Search the records below for the word "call". Copy each line where it occurs.

---- Data for analysis

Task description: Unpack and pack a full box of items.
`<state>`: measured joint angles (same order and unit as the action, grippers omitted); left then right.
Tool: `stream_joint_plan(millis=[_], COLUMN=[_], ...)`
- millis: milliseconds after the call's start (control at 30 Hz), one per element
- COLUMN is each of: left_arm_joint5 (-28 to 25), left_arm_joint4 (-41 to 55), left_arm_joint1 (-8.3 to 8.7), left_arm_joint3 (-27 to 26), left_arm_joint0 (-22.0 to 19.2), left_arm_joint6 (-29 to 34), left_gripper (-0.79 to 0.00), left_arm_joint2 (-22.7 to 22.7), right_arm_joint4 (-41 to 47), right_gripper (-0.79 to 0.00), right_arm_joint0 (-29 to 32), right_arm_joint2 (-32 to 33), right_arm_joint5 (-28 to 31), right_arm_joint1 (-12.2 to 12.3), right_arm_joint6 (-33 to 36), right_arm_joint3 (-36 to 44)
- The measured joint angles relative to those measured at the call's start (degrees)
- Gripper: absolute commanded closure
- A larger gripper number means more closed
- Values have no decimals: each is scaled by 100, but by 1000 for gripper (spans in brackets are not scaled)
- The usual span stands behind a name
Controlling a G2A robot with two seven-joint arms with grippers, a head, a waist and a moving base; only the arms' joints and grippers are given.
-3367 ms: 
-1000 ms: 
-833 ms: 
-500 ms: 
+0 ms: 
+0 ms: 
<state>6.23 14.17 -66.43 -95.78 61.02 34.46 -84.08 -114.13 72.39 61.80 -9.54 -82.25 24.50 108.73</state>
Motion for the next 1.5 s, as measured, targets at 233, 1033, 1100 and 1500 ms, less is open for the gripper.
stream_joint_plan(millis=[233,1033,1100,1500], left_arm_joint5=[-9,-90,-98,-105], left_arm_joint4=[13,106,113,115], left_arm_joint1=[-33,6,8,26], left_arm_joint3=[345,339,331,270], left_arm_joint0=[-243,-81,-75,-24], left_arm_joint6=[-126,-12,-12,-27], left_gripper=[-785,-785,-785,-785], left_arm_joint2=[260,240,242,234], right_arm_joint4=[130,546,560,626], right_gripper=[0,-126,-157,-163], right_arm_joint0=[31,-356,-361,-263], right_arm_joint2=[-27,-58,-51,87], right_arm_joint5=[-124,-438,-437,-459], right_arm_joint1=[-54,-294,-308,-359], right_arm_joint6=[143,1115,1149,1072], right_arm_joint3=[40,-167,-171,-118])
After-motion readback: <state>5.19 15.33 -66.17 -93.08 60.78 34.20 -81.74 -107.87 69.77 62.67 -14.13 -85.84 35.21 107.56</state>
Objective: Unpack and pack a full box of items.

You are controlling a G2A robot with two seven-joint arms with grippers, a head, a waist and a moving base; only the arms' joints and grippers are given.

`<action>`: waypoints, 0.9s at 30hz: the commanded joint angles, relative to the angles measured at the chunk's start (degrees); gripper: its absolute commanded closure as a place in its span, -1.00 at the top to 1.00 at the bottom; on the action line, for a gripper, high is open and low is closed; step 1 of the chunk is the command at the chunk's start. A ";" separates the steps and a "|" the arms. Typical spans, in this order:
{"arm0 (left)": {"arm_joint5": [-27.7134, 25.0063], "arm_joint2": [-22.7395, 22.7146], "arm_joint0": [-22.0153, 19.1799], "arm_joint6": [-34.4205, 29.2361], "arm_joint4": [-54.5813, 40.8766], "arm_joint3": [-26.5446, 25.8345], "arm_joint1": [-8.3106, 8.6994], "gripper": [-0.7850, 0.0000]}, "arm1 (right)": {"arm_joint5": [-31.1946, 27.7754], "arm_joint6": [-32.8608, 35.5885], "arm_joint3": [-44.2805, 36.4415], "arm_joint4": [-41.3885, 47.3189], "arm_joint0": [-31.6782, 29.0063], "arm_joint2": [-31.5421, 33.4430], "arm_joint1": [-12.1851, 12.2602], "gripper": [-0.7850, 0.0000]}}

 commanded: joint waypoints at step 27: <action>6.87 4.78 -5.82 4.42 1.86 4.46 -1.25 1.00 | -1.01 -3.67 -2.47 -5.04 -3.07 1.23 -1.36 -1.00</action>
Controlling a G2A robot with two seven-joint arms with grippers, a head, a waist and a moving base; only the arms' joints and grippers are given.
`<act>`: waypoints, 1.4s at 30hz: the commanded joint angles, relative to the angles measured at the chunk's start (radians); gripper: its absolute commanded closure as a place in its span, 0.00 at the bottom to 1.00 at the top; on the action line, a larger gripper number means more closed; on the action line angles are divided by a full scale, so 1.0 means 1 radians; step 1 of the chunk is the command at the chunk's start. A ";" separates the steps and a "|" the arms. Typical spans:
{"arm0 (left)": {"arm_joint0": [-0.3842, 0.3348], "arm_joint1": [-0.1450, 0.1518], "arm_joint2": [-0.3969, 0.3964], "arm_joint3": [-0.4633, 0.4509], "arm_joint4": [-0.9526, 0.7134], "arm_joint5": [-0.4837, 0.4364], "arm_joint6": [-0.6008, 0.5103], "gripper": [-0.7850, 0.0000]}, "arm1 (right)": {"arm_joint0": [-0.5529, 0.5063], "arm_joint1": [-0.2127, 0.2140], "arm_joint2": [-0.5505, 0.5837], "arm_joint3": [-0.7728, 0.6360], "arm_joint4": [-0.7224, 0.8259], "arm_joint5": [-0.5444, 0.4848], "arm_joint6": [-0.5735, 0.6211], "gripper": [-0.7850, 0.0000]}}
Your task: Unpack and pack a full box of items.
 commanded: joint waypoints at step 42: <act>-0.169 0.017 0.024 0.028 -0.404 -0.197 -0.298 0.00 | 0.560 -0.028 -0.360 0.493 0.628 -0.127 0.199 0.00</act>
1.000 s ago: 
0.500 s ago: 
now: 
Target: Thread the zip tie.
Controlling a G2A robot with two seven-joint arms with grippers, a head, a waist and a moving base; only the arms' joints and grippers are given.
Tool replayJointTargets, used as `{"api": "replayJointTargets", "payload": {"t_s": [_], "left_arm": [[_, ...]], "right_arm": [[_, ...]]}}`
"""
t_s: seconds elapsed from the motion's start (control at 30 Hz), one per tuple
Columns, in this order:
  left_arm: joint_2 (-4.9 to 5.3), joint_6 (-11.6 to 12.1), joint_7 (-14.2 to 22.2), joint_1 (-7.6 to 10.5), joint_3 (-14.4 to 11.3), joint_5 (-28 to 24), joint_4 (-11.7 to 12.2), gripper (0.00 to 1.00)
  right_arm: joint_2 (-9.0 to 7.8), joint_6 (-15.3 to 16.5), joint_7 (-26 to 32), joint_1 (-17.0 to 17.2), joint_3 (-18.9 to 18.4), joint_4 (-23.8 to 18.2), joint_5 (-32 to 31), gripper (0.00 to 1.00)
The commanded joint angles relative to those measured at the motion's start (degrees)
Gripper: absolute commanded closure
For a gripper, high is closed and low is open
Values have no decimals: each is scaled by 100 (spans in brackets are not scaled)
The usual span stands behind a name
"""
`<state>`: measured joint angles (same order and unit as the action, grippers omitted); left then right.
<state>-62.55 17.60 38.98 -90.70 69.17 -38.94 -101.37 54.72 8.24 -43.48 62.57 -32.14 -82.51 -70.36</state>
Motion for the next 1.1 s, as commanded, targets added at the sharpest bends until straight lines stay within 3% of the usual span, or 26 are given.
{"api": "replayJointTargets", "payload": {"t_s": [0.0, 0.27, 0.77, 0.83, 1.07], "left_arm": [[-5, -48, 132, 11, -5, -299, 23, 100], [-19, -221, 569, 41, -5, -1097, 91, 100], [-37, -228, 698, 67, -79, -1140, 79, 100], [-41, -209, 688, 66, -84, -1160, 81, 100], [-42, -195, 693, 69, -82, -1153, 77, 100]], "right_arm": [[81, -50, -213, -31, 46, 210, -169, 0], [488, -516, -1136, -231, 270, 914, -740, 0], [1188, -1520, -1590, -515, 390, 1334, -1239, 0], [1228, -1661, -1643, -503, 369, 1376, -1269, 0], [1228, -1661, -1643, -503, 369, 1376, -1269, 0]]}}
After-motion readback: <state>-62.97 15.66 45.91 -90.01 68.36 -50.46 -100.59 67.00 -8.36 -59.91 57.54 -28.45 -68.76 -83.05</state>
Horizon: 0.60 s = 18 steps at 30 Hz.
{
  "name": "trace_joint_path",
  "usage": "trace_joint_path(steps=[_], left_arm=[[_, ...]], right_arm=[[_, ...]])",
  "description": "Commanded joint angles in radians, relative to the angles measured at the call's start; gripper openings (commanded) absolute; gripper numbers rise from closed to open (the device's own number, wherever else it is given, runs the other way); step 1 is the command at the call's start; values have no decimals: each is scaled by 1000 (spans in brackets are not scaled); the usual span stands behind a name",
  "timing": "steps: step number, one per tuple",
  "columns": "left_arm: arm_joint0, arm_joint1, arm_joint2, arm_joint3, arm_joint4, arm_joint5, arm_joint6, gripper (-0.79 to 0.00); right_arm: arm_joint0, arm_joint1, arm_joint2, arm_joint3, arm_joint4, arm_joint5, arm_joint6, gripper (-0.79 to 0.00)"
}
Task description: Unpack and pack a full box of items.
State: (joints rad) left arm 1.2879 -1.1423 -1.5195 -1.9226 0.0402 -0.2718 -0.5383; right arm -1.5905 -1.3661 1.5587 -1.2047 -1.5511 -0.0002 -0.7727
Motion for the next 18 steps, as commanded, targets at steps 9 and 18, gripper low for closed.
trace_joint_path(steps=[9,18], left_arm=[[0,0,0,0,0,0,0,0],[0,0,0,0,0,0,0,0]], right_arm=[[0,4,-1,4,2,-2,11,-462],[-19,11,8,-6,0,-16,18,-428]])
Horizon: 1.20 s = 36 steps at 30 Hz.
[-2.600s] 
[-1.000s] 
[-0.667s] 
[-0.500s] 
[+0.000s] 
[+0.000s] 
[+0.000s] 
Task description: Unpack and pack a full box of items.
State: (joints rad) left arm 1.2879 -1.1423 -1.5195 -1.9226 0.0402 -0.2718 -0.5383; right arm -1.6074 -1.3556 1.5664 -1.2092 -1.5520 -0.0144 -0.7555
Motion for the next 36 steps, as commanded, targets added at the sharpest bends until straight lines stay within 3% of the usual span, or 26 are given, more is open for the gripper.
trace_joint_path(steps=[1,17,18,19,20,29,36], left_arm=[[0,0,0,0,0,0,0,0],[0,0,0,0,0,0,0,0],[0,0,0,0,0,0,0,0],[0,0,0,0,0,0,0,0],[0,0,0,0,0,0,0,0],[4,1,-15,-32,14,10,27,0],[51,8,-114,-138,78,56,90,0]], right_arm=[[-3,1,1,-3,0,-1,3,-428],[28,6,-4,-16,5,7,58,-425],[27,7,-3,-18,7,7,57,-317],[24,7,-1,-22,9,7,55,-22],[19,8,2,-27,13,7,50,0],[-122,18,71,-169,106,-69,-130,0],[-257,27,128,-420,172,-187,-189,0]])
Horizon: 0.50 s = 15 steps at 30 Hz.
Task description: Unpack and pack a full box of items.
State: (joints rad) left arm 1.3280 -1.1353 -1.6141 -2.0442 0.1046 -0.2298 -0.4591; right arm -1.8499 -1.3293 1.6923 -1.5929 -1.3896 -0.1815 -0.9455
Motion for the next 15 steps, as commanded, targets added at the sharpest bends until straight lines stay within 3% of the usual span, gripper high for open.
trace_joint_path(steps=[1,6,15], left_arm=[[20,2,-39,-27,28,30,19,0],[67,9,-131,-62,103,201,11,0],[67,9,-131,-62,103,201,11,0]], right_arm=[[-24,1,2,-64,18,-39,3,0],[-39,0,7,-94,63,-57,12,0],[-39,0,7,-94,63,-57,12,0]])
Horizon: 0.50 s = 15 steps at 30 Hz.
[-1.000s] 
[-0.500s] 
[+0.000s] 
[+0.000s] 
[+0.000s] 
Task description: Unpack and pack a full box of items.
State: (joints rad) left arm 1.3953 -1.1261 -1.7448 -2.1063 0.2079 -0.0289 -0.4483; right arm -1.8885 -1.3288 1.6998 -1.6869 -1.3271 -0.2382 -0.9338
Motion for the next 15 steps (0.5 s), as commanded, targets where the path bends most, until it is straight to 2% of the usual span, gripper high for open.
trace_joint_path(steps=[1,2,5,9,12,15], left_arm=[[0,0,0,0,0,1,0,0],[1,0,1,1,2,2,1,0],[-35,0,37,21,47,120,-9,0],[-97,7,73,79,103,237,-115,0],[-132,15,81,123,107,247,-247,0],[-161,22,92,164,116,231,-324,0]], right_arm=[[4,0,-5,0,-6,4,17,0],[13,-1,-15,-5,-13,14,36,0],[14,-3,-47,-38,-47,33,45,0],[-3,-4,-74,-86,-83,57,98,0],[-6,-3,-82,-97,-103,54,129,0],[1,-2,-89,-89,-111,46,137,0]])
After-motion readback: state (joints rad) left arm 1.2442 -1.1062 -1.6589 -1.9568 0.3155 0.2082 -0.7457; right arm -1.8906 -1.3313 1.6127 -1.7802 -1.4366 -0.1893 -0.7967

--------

Reply to the exercise:
- millis: milliseconds after the call's start (control at 30 Hz), one per element
- The measured joint angles relative to those measured at the call's start (degrees)
  "description": "Commanded joint angles in radians, relative to the angles measured at the call's start; gripper openings (commanded) absolute; gripper numbers rise from closed to open (the device's own number, wherever else it is given, runs the other way); step 1 is the command at the call's start; values have no decimals: each is scaled by 1000 (spans in brackets are not scaled); the usual span stands behind a name",

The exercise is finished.